Your goal: Search term "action": copy each line of the records that contains it.

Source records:
━━━━
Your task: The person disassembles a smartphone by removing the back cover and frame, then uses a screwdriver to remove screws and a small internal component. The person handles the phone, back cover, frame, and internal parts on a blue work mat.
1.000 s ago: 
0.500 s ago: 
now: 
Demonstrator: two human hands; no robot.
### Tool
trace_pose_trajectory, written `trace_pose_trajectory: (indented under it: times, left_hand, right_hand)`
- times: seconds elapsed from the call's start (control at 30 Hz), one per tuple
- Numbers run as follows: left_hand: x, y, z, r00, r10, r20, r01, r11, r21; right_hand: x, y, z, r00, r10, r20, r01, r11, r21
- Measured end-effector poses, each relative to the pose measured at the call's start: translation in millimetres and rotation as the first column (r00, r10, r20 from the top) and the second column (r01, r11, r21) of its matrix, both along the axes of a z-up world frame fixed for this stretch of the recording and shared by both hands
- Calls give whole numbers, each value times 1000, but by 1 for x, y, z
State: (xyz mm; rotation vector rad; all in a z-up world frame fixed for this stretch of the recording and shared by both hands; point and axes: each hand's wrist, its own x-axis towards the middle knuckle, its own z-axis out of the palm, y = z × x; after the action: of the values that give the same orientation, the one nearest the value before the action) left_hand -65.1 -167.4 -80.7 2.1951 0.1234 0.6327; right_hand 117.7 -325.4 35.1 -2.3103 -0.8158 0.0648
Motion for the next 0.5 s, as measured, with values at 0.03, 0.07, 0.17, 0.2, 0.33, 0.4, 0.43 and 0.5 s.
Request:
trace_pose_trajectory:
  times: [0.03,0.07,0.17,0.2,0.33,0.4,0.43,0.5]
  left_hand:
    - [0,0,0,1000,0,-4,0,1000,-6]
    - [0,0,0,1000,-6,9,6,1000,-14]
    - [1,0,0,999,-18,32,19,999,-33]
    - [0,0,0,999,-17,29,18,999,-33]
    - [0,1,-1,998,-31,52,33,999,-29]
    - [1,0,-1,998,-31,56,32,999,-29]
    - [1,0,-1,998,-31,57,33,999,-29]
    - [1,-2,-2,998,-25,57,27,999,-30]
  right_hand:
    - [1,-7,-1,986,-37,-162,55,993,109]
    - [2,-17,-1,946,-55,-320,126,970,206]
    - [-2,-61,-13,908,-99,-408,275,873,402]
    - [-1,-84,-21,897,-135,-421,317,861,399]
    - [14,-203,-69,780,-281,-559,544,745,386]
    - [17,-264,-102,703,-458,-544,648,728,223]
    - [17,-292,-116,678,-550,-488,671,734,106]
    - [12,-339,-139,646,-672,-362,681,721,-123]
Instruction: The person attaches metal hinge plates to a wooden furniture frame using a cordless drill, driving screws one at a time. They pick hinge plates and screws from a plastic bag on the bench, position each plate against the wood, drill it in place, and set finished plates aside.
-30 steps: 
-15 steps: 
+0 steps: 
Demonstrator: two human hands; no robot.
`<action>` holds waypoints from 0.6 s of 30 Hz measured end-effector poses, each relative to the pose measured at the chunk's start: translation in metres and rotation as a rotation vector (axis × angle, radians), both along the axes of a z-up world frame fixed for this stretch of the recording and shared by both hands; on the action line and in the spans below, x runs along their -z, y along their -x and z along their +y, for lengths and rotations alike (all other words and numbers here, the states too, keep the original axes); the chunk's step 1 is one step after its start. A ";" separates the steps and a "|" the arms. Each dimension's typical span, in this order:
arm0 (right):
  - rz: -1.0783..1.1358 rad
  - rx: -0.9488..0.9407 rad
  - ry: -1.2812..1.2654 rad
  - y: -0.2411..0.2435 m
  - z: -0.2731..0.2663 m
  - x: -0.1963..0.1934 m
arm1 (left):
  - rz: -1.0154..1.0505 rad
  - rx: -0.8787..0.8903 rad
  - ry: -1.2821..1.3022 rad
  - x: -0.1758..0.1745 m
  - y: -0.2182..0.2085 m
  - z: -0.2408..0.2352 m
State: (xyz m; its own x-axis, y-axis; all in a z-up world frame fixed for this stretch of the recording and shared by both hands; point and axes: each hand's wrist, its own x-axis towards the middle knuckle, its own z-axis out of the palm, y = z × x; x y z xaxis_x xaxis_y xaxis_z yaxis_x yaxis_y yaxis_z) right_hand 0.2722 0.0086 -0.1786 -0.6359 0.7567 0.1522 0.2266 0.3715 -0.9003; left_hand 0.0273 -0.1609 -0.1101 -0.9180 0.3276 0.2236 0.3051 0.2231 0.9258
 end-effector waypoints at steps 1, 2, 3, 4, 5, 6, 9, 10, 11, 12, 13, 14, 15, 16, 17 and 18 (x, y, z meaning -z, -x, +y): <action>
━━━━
Exercise result:
State: (xyz mm; rotation vector rad; all in a z-up world frame fixed for this stretch of the recording and shared by both hands; point and axes: each hand's wrist, its own x-axis towards the middle knuckle, its own z-axis out of the palm, y = z × x; after the action: of the values that give the same orientation, the one nearest the value before the action) left_hand -65.1 -167.4 -80.7 2.1951 0.1234 0.6327; right_hand 117.7 -325.4 35.1 -2.3103 -0.8158 0.0648
`<action>` holds waypoints from 0.6 s of 30 Hz measured end-effector poses, each relative to the pose measured at the chunk's start: translation in metres and rotation as a rotation vector (axis × angle, radians), both along the axes of a z-up world frame fixed for this stretch of the recording and shared by both hands; on the action line and in the spans below, x runs along their -z, y along their -x and z along their +y, for lengths and rotations alike (all other words and numbers here, the states too, keep the original axes); the chunk's step 1 is one step after its start. A ";" separates the steps and a "|" the arms. Each dimension's typical span, in this order:
 end-effector waypoints at steps 1, 2, 3, 4, 5, 6, 9, 10, 11, 12, 13, 14, 15, 16, 17 and 18 (x, y, z meaning -z, -x, +y): <action>

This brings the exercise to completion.